Al termine dell’esperimento, si contano due morti e numerosi feriti nel corpo e nell’anima; danni che, come si ascolta dalla voce fuori campo della giornalista, “potevano essere contenuti ai primi episodi di violenza”. Il fenomeno della deindividuazione è stato chiamato in causa anche per provare a spiegare (seppure in parte) il comportamento delle SS nei campi di concentramento nazisti: le condizioni particolari in cui si trovavano le guardie naziste ne avrebbero favorito il comportamento violento e crudele. Le testimonianze e gli accertamenti medici stabilirono che, come già osservato dalla Arendt, le guardie naziste erano nella quasi totalità uomini comuni e sani di mente.

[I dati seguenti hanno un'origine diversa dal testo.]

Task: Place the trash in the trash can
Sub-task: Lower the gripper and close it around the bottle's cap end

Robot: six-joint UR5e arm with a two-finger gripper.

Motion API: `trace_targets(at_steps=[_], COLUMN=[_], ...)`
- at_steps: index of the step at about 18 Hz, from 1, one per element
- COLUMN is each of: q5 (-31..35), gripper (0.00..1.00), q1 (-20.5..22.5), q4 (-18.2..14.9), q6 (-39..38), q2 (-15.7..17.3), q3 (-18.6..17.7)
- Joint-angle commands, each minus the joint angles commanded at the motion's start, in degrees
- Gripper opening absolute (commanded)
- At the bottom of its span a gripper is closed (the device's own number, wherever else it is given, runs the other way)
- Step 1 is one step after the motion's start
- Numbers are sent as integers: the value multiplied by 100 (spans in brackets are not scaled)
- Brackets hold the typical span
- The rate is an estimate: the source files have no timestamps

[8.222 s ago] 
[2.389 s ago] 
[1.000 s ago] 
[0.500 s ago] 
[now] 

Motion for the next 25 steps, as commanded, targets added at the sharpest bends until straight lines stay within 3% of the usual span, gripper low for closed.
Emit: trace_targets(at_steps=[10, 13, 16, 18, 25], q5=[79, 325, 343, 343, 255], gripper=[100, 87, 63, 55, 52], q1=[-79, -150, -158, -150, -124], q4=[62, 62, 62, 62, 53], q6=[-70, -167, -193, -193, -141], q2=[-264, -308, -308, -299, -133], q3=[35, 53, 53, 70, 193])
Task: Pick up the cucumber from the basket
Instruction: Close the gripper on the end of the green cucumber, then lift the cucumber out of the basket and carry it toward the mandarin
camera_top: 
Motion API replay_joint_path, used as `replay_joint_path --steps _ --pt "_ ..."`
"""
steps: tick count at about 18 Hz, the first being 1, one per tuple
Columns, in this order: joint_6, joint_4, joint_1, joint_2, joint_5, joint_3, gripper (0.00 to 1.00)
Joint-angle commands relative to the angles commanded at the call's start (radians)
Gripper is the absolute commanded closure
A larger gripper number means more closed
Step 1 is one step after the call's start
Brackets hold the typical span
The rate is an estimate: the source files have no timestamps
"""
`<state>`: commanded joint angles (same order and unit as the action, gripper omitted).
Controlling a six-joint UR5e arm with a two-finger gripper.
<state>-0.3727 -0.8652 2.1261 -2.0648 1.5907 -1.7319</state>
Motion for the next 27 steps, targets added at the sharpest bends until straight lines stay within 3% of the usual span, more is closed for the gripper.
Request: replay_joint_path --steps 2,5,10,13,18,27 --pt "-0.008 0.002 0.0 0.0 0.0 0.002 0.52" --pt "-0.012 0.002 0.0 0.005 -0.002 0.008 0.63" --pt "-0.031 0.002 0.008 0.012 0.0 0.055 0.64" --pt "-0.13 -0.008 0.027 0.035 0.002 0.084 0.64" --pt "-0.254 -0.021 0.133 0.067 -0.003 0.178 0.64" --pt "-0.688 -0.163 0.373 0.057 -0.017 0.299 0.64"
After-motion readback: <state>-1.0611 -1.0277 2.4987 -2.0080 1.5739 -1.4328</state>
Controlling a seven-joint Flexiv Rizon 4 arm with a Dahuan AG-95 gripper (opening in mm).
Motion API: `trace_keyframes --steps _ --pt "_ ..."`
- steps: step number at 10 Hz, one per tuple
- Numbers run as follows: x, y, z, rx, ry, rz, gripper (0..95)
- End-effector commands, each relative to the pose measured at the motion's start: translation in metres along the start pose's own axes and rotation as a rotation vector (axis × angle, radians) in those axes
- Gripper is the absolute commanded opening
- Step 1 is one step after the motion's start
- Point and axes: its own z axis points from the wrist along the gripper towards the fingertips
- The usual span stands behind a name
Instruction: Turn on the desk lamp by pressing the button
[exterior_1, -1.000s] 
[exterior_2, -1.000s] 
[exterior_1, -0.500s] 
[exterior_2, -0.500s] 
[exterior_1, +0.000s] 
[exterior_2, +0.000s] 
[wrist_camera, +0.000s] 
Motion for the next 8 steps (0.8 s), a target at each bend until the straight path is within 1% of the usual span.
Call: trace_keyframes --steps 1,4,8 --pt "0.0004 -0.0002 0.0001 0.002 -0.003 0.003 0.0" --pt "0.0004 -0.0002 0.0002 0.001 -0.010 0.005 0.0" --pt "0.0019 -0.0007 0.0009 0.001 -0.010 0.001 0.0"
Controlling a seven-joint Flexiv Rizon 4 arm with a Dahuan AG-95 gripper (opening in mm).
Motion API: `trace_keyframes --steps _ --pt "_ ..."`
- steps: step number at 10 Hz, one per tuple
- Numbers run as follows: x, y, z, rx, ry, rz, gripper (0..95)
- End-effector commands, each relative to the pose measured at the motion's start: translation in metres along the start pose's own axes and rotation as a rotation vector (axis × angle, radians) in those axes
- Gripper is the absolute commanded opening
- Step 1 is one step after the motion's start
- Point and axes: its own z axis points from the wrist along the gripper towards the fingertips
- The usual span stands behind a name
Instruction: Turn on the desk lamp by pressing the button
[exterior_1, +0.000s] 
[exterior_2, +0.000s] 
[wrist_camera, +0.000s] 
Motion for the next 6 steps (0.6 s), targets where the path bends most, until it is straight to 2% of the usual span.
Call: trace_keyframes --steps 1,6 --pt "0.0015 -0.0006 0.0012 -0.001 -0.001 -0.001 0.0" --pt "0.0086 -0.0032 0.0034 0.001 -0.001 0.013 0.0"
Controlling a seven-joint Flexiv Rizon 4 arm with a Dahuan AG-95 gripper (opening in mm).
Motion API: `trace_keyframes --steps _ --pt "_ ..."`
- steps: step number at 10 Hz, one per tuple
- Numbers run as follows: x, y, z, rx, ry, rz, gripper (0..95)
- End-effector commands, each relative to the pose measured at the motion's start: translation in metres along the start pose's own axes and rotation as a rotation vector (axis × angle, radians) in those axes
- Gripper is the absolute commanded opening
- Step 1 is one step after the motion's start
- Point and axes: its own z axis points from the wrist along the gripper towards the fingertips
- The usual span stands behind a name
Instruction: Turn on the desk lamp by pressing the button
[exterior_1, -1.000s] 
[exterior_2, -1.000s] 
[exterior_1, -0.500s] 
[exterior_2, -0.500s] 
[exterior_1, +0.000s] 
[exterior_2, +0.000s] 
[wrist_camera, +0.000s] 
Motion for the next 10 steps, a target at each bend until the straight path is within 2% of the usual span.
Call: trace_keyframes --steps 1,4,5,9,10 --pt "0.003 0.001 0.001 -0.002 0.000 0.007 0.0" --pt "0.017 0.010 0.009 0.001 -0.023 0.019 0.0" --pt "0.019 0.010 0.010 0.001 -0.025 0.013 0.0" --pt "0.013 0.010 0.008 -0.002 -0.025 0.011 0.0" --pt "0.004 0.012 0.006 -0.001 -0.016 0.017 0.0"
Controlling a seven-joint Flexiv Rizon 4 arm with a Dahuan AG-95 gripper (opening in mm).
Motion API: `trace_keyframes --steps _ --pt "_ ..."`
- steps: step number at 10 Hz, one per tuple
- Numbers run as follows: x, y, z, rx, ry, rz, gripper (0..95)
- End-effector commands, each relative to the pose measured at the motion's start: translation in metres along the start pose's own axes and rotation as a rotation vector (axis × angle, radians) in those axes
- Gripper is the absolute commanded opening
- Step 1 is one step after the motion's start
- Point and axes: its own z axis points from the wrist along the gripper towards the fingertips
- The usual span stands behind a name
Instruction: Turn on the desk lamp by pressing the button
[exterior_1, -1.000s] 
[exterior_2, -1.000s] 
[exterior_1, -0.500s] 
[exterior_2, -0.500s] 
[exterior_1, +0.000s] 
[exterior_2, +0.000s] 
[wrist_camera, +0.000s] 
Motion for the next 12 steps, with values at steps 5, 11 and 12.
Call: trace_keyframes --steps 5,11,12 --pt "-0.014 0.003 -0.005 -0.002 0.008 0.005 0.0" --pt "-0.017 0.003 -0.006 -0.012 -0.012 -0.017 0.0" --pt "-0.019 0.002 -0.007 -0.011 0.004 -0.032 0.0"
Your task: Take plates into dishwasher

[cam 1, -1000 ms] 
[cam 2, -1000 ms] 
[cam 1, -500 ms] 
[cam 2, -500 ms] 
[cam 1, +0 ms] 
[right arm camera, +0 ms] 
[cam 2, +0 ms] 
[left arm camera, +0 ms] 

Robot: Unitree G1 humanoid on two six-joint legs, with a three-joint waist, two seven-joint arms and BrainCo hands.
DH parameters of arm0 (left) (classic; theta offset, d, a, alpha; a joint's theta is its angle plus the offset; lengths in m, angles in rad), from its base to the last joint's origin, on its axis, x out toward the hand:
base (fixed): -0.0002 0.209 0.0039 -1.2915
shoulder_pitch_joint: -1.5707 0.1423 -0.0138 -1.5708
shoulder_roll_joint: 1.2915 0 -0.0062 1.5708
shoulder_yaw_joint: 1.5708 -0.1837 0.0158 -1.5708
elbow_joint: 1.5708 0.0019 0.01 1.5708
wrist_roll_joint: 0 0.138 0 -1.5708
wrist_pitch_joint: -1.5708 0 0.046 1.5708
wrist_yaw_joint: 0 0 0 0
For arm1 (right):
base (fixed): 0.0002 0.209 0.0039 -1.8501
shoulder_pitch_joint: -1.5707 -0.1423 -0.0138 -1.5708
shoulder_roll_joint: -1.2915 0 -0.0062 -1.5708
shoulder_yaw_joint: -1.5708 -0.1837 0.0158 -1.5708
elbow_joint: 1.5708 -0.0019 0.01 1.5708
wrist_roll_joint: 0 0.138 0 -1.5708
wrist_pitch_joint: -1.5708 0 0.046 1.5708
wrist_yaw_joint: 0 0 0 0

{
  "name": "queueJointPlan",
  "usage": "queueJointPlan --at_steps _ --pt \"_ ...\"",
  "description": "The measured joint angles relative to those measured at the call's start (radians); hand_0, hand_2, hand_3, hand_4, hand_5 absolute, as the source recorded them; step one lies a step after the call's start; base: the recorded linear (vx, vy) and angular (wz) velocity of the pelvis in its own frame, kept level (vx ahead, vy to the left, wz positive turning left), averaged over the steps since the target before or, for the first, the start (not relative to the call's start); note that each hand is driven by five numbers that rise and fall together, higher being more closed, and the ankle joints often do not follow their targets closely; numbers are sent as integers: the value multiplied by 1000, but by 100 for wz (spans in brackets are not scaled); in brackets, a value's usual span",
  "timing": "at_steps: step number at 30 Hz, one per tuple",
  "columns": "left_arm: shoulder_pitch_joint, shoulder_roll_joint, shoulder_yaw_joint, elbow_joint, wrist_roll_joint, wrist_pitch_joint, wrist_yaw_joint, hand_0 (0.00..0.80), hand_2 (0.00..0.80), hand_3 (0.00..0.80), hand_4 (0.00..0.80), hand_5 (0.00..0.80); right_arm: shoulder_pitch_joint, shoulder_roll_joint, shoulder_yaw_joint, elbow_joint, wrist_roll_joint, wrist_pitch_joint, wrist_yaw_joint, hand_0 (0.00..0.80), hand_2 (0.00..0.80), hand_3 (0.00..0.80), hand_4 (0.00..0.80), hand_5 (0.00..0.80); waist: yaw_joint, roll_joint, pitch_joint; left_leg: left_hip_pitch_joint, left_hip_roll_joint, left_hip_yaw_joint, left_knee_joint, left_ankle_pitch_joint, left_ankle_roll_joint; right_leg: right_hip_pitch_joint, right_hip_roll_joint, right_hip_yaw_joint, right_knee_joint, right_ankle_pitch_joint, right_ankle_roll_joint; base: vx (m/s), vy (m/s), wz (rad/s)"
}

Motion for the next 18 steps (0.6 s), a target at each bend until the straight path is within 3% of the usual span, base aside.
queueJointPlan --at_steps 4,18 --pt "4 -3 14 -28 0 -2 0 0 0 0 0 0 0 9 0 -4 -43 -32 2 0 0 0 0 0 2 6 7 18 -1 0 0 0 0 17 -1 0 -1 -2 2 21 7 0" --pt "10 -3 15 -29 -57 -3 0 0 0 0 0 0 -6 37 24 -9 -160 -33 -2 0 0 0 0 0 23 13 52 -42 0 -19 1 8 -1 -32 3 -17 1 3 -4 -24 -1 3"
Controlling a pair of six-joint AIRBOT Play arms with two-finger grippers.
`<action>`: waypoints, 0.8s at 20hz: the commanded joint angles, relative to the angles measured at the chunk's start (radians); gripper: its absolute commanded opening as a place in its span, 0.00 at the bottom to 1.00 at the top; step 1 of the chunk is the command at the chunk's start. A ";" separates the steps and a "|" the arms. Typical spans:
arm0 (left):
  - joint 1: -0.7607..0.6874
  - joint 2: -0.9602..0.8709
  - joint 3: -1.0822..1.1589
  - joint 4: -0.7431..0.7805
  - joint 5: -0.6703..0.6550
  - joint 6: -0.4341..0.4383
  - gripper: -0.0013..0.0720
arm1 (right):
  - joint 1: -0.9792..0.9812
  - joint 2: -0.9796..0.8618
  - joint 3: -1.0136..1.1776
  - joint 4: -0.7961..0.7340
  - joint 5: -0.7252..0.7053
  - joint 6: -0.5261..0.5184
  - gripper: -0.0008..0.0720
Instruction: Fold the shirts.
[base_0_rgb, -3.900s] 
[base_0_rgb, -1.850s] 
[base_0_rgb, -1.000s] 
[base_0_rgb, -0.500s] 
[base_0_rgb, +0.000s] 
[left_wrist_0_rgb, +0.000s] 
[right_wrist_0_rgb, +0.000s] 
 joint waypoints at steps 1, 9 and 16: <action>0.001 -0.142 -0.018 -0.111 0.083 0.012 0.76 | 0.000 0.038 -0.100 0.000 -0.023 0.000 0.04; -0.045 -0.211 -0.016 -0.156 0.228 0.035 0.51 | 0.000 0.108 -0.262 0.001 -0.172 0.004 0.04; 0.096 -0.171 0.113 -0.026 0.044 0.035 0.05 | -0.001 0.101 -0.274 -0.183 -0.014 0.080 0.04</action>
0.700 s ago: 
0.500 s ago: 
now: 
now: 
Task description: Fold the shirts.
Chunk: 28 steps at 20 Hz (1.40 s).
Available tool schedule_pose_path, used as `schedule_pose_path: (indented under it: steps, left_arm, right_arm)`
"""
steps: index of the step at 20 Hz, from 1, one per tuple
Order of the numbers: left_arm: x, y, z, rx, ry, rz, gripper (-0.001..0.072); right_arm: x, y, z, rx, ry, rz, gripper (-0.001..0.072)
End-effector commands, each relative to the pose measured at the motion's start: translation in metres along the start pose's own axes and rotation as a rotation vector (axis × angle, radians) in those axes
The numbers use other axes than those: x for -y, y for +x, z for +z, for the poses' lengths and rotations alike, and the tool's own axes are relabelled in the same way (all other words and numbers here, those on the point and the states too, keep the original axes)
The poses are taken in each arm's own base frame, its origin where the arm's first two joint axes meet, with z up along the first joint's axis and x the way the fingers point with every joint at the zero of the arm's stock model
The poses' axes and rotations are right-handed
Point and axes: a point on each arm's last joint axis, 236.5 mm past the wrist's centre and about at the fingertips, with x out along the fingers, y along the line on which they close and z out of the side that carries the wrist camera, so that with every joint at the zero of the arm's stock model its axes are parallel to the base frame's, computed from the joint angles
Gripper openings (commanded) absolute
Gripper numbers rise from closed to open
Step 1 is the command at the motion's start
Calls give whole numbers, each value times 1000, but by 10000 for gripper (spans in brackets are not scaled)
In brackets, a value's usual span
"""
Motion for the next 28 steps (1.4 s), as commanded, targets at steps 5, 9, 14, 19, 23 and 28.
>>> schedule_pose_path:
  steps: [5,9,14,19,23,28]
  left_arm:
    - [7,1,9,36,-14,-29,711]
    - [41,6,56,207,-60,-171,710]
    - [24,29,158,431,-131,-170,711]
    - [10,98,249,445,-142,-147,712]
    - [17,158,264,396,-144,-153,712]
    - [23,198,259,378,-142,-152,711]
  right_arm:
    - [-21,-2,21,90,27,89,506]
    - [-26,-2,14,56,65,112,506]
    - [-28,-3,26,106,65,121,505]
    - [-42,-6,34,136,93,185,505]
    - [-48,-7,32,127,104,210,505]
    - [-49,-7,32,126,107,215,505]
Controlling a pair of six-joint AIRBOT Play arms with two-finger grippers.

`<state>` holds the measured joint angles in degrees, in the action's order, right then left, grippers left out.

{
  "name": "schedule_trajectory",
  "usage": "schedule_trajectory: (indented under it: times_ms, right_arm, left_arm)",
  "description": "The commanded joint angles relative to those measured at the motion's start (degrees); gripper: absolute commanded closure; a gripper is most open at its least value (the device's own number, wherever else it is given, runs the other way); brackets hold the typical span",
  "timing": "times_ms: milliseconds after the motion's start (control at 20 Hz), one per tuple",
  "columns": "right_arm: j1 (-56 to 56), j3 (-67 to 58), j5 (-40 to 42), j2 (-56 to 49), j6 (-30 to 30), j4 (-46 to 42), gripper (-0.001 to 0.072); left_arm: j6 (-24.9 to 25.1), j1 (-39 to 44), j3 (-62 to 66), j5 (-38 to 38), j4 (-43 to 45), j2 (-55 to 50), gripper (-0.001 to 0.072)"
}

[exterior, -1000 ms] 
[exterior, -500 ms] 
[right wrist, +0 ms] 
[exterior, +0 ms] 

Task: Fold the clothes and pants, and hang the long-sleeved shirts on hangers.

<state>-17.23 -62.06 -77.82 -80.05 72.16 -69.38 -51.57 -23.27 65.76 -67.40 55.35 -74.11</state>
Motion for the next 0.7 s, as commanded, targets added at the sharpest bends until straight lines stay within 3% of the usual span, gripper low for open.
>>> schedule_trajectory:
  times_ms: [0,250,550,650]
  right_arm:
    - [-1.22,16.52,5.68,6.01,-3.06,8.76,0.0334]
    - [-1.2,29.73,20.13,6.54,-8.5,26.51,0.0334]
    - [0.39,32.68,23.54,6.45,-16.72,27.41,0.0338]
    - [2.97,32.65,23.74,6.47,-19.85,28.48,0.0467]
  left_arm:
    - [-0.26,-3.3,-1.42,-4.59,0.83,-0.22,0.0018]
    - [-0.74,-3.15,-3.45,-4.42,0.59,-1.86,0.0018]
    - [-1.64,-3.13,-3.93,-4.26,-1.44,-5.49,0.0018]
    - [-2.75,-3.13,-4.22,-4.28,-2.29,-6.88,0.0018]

Al processo di Norimberga molti imputati nazisti, protagonisti di azioni criminose, si sono difesi sostenendo di avere commesso le stesse azioni compiute da tutte le altre guardie naziste o attribuendo le responsabilità ad altri: “ho solo eseguito degli ordini”. Il processo di deindividuazione prevede una perdita di responsabilità personale e un’aumentata identificazione con le azioni del gruppo. Il gruppo è altro da sé, anche se lo contiene: l’Io si fonde nel Noi, depotenziando la coscienza che così si tramuta in incoscienza, incapacità, banalità.